The Transformer Block

We now have every part. A multi-head attention lets each token gather context; a feed-forward block lets each token think; and the Add & Norm wrapper makes both safe to stack. Bolt them together in the right order and you get the transformer block — the single unit that, copied many times, is the entire model.

It is a strikingly small recipe for something so capable: gather context, think, repeat.

Assembling one block, line by line

Let the input be a whole sequence, X \in \mathbb{R}^{n \times d} — n tokens, each a d-wide vector. We build the block as two wrapped sublayers, using the pre-LN wrapper that modern models default to.
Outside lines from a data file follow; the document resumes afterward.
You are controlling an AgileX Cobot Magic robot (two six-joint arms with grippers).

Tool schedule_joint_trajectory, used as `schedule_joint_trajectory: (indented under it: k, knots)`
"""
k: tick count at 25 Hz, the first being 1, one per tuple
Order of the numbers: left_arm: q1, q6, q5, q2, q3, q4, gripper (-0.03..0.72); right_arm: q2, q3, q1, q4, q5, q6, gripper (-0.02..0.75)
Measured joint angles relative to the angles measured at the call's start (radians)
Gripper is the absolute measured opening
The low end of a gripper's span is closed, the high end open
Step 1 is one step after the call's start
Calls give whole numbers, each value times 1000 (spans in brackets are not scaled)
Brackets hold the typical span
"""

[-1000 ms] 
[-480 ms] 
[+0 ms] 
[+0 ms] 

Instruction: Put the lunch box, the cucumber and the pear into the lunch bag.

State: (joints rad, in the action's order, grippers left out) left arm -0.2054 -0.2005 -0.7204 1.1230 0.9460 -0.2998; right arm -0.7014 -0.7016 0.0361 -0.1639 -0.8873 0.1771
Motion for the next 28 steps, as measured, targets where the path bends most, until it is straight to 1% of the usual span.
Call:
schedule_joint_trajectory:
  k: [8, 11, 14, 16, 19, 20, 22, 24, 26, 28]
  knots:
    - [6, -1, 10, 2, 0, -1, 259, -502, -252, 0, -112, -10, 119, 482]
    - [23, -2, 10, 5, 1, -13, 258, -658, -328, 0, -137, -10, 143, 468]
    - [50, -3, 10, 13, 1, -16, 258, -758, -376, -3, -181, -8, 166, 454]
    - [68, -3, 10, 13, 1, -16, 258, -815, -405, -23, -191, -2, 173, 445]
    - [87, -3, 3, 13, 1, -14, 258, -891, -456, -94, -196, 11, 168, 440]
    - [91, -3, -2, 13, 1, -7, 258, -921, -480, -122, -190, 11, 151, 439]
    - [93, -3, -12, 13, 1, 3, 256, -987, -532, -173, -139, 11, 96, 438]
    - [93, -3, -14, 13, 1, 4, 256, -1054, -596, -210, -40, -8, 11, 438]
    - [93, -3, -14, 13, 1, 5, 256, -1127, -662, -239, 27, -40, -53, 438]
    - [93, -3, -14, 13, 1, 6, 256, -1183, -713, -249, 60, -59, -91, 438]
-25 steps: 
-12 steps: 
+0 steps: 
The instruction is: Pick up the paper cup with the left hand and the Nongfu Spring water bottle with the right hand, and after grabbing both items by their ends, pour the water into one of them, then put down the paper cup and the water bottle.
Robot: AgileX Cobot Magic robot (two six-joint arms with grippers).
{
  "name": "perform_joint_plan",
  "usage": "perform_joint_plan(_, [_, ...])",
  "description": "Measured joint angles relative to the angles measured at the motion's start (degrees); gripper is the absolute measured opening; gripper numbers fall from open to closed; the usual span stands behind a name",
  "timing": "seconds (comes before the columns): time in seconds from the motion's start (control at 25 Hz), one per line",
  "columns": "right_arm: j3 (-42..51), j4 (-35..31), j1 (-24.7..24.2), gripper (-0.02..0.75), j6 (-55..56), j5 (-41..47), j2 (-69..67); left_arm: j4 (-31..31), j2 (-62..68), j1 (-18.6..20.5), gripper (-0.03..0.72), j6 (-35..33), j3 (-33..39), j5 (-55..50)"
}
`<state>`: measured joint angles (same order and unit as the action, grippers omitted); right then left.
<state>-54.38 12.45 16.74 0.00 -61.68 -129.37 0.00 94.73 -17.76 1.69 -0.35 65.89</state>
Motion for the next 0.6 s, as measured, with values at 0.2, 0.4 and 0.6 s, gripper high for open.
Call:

Step 1 — the attention sublayer, wrapped. Run multi-head self-attention on a normalised copy of the stream, and add the result back:

Z = X + \operatorname{MultiHead}\big(\operatorname{LayerNorm}(X)\big).

After this line, every token has mixed in information from every other token. The shape is unchanged: Z \in \mathbb{R}^{n \times d}.

Step 2 — the feed-forward sublayer, wrapped. Feed Z through the same kind of wrapper, this time around the position-wise FFN:

Y = Z + \operatorname{FFN}\big(\operatorname{LayerNorm}(Z)\big).

After this line, every token has been transformed in place. Again the shape is unchanged: Y \in \mathbb{R}^{n \times d}.

Step 3 — name the block. The two wrapped sublayers, in this order, are one transformer block:

\operatorname{Block}(X) = \underbrace{\big(\text{FFN sublayer}\big)}_{\text{think}} \circ \underbrace{\big(\text{attention sublayer}\big)}_{\text{gather}}(X).

Attention first (gather context), feed-forward second (process it) — each wrapped in Add & Norm.

Step 4 — track the shape. The input was n \times d; after attention it is n \times d; after the FFN it is n \times d. The block is a map

\operatorname{Block}: \mathbb{R}^{n \times d} \to \mathbb{R}^{n \times d}.

Input shape equals output shape. That is the whole reason blocks compose.

Step 5 — stack N identical blocks. Because each block maps n \times d \to n \times d, you can feed one block's output straight into the next. Chain N of them (each with its own weights):

H_0 = X, \qquad H_{\ell} = \operatorname{Block}_{\ell}(H_{\ell-1}), \qquad \ell = 1, \dots, N.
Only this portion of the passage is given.